# Cthulu gets creative!



## J-WO (Oct 19, 2011)

I so want this to be true. I guess we'll never know though.


----------



## HareBrain (Oct 19, 2011)

You _want_ there to have been an intelligent 30m mollusc, whose descendants, their cunning and brainpower multiplied by millions of years of evolution, might still inhabit the relatively unexplored depths, waiting, only waiting ...?


----------



## J Riff (Oct 19, 2011)

tessellated vertebral disc pavement 
tessellated vertebral disc pavement 
say it fifty times
tessellated vertebral disc pavement


----------



## J-WO (Oct 20, 2011)

HareBrain said:


> You _want_ there to have been an intelligent 30m mollusc, whose descendants, their cunning and brainpower multiplied by millions of years of evolution, might still inhabit the relatively unexplored depths, waiting, only waiting ...?

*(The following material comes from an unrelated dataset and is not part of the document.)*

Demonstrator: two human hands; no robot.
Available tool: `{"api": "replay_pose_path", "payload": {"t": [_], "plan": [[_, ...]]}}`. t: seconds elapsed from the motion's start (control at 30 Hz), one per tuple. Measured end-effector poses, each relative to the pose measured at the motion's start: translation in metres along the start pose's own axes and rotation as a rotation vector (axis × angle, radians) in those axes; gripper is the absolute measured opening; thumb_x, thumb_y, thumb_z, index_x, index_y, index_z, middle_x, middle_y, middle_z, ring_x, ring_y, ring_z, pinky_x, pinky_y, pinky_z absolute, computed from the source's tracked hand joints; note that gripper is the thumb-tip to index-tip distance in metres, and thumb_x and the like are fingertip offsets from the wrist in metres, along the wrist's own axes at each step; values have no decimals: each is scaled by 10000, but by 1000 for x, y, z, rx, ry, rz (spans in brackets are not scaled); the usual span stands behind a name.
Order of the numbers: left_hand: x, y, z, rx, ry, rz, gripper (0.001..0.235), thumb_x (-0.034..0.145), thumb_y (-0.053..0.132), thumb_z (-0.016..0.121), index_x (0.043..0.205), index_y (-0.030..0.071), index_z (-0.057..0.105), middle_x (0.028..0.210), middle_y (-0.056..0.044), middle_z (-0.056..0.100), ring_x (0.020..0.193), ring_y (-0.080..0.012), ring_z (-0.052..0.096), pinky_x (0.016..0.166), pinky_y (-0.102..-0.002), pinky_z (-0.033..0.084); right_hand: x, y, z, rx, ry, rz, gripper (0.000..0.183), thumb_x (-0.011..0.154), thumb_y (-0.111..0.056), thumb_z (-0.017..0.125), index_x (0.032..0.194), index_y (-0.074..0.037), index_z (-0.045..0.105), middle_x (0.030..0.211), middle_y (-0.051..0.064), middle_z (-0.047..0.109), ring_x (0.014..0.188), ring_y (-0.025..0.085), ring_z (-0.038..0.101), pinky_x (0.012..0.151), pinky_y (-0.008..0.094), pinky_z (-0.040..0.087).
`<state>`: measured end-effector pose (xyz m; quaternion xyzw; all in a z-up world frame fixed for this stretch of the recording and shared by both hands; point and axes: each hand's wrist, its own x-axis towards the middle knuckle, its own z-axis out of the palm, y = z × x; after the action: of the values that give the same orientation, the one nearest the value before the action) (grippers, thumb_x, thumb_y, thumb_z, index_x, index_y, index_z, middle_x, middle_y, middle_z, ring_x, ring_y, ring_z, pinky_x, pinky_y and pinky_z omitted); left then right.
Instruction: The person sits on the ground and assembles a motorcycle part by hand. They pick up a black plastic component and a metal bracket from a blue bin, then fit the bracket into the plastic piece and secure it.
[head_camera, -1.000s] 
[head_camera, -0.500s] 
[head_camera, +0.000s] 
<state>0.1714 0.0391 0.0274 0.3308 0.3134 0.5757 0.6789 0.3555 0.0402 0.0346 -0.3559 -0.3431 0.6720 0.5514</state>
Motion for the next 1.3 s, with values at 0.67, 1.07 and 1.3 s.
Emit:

No bother to me- I live in the UK's most landlocked city.

Wait a minute... I think there's something coming out of that canal...


----------



## j d worthington (Oct 20, 2011)

I'm afraid I land on the sceptical side with this one, but... yes, it would be completely fascinating if it turned out to be true....!


----------



## hopewrites (Oct 20, 2011)

I've always found it supremely arrogant of humans to think we were the only ones capable of creative thought and expression. In reading over the article I had to laugh, but at the same time I felt sorry for the poor beast. So board and alone that it had to "make" someone to talk to. Reminded me very much of Wilson from Cast Away, and I imagined the thing talking to it's "friend" until it died alone.


----------



## Metryq (Oct 21, 2011)

@ Hopewrites, how about "ignorant" rather than "arrogant"? Earlier zoologists defined Man as "the animal that uses tools." As we learned more about the natural world, that definition fell into obsolescence when we found many other animals using tools in various ways. 

I'm with J.D. Worthington as a skeptic—this collection of bones does not prove the sort of conceptualization (as defined by Ayn Rand, for example) found in humans any more than a bee's honeycomb proves a knowledge of geometry and advanced engineering. The find is certainly noteworthy, along with other kinds of intelligence we are discovering on Earth. But be careful not to anthropomorphize it. Mankind may one day meet extraterrestrial intelligence, and the biggest pitfall will be thinking that superficial similarities indicate similar modes of thought.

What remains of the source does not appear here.